Applications to Robot Audition

Participants : Nancy Bertin, Antoine Deleforge.

Main collaborations: Aly Magassouba, Pol Mordel and François Chaumette (LAGADIC Inria project-team, Rennes), Alexander Schmidt and Walter Kellermann (University of Erlangen-Nuremberg, Germany)

Implicit Localization through Audio-based Control. In robotics, the use of aural perception has received recently a growing interest but still remains marginal in comparison to vision. Yet audio sensing is a valid alternative or complement to vision in robotics, for instance in homing tasks. Most existing works are based on the relative localization of a defined system with respect to a sound source, and the control scheme is generally designed separately from the localization system. In contrast, the approach that we investigated in the context of Aly Magassouba's Ph.D. (defended in December 2016) focused on a sensor-based control approach. Results obtained in the previous years [116], [114], [115] were encompassed and extended in two journal papers published this year [17], [18]. In particular, we obtained new results on the use of interaural level difference as the only input feature of the servo, a counter-intuitive result outside the robotic context. We also showed the robustness, low-complexity and independence to Head Related Transfer Function (HRTF) of the approach on humanoid robots.

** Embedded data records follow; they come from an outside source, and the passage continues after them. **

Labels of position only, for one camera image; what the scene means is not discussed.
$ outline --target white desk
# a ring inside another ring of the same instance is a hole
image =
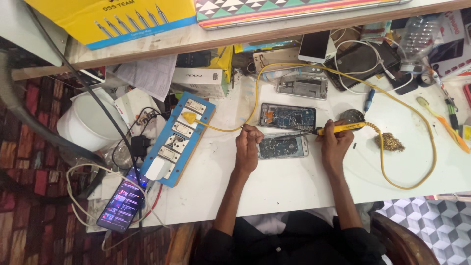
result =
[[[369,81],[387,90],[392,88],[385,77],[381,80],[373,77]],[[216,114],[210,123],[212,126],[234,128],[243,123],[236,117],[240,94],[238,83],[240,82],[236,82],[233,90],[229,90],[227,98],[212,100],[216,104]],[[446,83],[446,88],[460,109],[457,113],[460,124],[471,116],[471,109],[462,91],[464,84]],[[362,84],[354,89],[369,91]],[[419,110],[429,121],[437,146],[437,166],[428,180],[414,190],[393,187],[381,174],[380,151],[373,141],[377,134],[369,127],[362,128],[355,132],[356,148],[353,149],[352,144],[344,160],[345,177],[354,202],[471,190],[468,171],[471,155],[463,152],[438,120],[415,100],[416,97],[423,96],[432,109],[447,118],[447,107],[440,88],[419,88],[404,96],[398,96],[395,92],[392,94]],[[323,126],[328,119],[338,119],[340,113],[345,110],[363,109],[365,98],[366,96],[349,92],[341,93],[331,83],[327,101],[278,94],[271,85],[263,85],[260,88],[259,103],[316,107],[316,126]],[[388,177],[403,186],[412,186],[421,180],[431,165],[432,150],[427,129],[420,117],[382,93],[376,93],[365,118],[377,125],[382,132],[393,133],[406,147],[402,153],[385,152],[384,163]],[[265,134],[287,131],[266,127],[260,127],[260,130]],[[211,220],[216,217],[235,165],[235,137],[238,134],[239,132],[206,130],[178,185],[173,189],[163,187],[155,210],[165,224]],[[244,187],[237,216],[333,206],[332,191],[321,164],[320,144],[314,142],[314,139],[314,135],[308,136],[308,157],[259,161],[257,169]],[[156,184],[149,192],[151,202],[155,200],[158,188],[159,185]],[[98,216],[106,202],[107,200],[104,200],[95,205],[91,203],[89,211]],[[143,225],[152,226],[159,223],[150,215],[143,221]]]

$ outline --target plastic bottle
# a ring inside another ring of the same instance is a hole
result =
[[[411,17],[406,24],[398,53],[401,56],[401,71],[412,72],[417,61],[433,49],[441,28],[438,15]]]

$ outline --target yellow plug
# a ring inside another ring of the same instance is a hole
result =
[[[193,124],[196,121],[196,113],[184,112],[181,114],[189,124]]]

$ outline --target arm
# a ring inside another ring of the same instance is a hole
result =
[[[344,230],[363,225],[343,175],[343,159],[355,137],[351,130],[333,133],[334,127],[342,124],[343,121],[334,123],[328,120],[325,124],[325,136],[319,136],[316,141],[322,142],[322,164],[332,187],[340,227]]]
[[[249,179],[250,173],[257,167],[258,150],[256,145],[264,137],[256,127],[247,124],[244,127],[250,132],[242,130],[235,140],[237,146],[235,168],[232,171],[226,193],[214,221],[214,229],[230,236],[232,236],[234,224],[236,223],[237,208],[239,207],[239,200],[245,182]]]
[[[316,141],[322,142],[322,164],[332,186],[341,235],[348,246],[344,254],[354,264],[385,265],[381,256],[386,254],[386,248],[374,235],[363,229],[343,175],[343,159],[355,137],[350,130],[334,134],[335,125],[342,124],[343,121],[334,123],[328,120],[325,124],[325,136],[319,136]]]
[[[256,127],[245,124],[244,128],[249,132],[242,130],[235,140],[237,146],[235,168],[219,206],[213,229],[208,231],[198,247],[194,262],[196,265],[235,263],[232,256],[234,250],[232,232],[236,223],[237,208],[245,182],[257,167],[258,150],[256,145],[264,137]]]

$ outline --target black hose
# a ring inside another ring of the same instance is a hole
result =
[[[11,79],[11,68],[8,65],[8,55],[6,51],[0,50],[0,98],[3,100],[7,108],[23,122],[28,125],[33,131],[44,138],[46,141],[52,143],[55,147],[62,147],[66,150],[72,151],[79,156],[89,159],[100,166],[107,166],[102,157],[94,154],[87,149],[80,147],[61,136],[53,133],[48,127],[40,123],[18,100],[18,97],[13,90],[13,80]],[[83,192],[76,196],[77,199],[87,199],[87,197],[95,190],[101,183],[106,171],[100,169],[96,177],[90,183],[90,186],[85,188]],[[45,197],[35,194],[21,185],[13,181],[4,171],[0,171],[0,187],[15,192],[18,195],[26,196],[37,200],[43,204],[70,204],[72,199],[69,196],[63,197]]]
[[[59,48],[56,46],[56,44],[52,41],[51,39],[51,36],[49,36],[49,34],[46,32],[46,30],[44,29],[44,27],[42,26],[41,22],[39,21],[38,17],[36,16],[36,14],[34,13],[34,10],[33,8],[27,4],[26,2],[24,3],[28,9],[28,12],[30,13],[30,16],[31,18],[33,19],[34,21],[34,24],[36,25],[36,27],[39,29],[39,31],[41,32],[42,36],[46,39],[47,43],[49,44],[49,46],[54,50],[54,52],[57,54],[57,56],[59,56],[62,60],[62,62],[64,63],[65,66],[67,66],[67,68],[70,69],[70,71],[72,72],[72,74],[75,76],[75,78],[77,78],[78,81],[80,81],[80,83],[82,83],[83,87],[85,88],[85,90],[87,90],[87,92],[90,93],[90,95],[93,97],[93,99],[95,99],[95,101],[98,103],[98,105],[100,106],[100,108],[103,109],[104,113],[106,114],[106,116],[110,119],[111,123],[113,123],[113,126],[118,130],[121,138],[123,139],[124,143],[126,144],[126,147],[128,148],[129,150],[129,153],[131,154],[131,145],[129,144],[129,141],[128,139],[126,138],[126,135],[124,135],[124,133],[121,131],[121,128],[119,127],[119,125],[116,123],[116,121],[113,119],[113,117],[111,116],[110,112],[106,109],[106,107],[103,105],[103,103],[101,102],[101,100],[98,98],[98,96],[93,92],[93,90],[87,85],[87,83],[85,82],[85,80],[79,75],[79,73],[77,72],[77,70],[75,70],[75,68],[69,63],[69,61],[65,58],[65,56],[62,54],[62,52],[59,50]],[[131,160],[132,160],[132,165],[134,166],[134,168],[137,168],[138,166],[136,165],[136,159],[131,156]],[[138,179],[140,179],[139,177],[139,172],[136,170],[136,175],[138,177]]]

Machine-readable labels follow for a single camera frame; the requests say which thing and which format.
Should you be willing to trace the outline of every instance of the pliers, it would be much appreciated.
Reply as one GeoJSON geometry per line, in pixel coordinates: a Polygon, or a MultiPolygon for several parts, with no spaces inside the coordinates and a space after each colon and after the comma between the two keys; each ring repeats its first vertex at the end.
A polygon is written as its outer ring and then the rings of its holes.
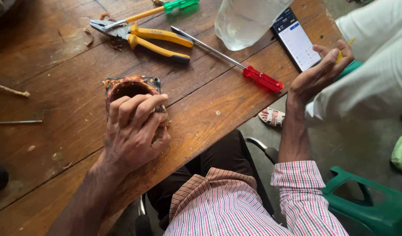
{"type": "Polygon", "coordinates": [[[90,26],[93,29],[98,30],[99,32],[111,37],[119,37],[127,40],[132,50],[134,50],[137,45],[141,45],[153,52],[179,62],[188,63],[191,59],[191,57],[188,55],[166,50],[140,38],[145,37],[150,39],[166,40],[183,45],[185,47],[192,47],[194,43],[191,39],[188,39],[187,37],[165,30],[139,28],[137,22],[135,22],[135,24],[131,26],[125,24],[103,30],[104,26],[111,23],[111,21],[90,20],[90,26]]]}

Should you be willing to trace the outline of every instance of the shirt sleeve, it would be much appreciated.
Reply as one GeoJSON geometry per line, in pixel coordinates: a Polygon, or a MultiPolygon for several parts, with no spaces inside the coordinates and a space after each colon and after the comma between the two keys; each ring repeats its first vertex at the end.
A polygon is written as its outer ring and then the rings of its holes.
{"type": "Polygon", "coordinates": [[[348,235],[328,210],[320,191],[325,185],[314,161],[276,164],[271,185],[280,187],[281,212],[294,235],[348,235]]]}

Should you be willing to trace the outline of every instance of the fingernail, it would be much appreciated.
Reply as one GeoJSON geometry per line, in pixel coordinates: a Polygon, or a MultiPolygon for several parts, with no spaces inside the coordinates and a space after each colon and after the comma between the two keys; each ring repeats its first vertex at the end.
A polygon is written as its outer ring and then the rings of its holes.
{"type": "Polygon", "coordinates": [[[334,55],[335,57],[337,57],[339,55],[339,50],[338,49],[333,49],[332,50],[332,55],[334,55]]]}

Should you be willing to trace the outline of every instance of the plastic bottle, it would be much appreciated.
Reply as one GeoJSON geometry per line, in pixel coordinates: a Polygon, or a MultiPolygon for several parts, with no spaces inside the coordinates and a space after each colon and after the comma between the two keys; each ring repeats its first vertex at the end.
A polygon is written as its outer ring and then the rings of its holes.
{"type": "Polygon", "coordinates": [[[223,0],[216,16],[216,35],[229,50],[253,45],[293,0],[223,0]]]}

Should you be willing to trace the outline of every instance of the green plastic chair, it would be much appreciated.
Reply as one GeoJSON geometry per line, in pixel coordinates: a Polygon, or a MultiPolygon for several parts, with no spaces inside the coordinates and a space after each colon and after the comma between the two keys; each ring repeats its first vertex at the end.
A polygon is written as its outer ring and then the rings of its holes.
{"type": "MultiPolygon", "coordinates": [[[[338,166],[334,166],[330,170],[336,176],[328,181],[326,188],[321,189],[321,191],[328,200],[329,210],[332,213],[355,221],[372,235],[402,235],[401,192],[346,172],[338,166]],[[364,200],[349,201],[333,194],[337,188],[350,180],[358,182],[364,200]],[[382,192],[385,195],[384,201],[375,204],[367,187],[382,192]]],[[[357,232],[348,231],[348,233],[354,235],[357,232]]]]}

Sound Source Localization with a Drone. Flying robots or drones have undergone a massive development in recent years. Already broadly commercialized for entertainment purpose, they also underpin a number of exciting future applications such as mail delivery, smart agriculture, archaeology or search and rescue. An important technological challenge for these platforms is that of localizing sound sources in order to better analyse and understand their environment. For instance, how to localize a person crying for help in the context of a natural disaster? This challenge raises a number of difficult scientific questions. How to efficiently embed a microphone array on a drone? How to deal with the heavy ego-noise produced by the drone’s motors? How to deal with moving microphones and distant sources? Victor Miguet and Martin Strauss tackled part of these challenges during their masters' internships. A light 3D-printed structure was designed to embed a USB sound card and a cubic 8-microphone array under a Mikrokopter drone that can carry up to 800 g of payload in flights. Noiseless speech and on-flights ego-noise datasets were recorded. The data were precisely annotated with the target source's position, the state of each drone's propellers and the drone's position and velocity. Baseline methods including multichannel Wiener filtering, GCC-PHAT and MUSIC were implemented in both C++ and Matlab and were tested on the dataset. Up to 5 speech localization accuracy in both azimuth and elevation was achieved under heavy-noise conditions (-5 dB signal-to-noise-ratio). The dataset was made publicly available at dregon.inria.fr and was presented together with the results in [37].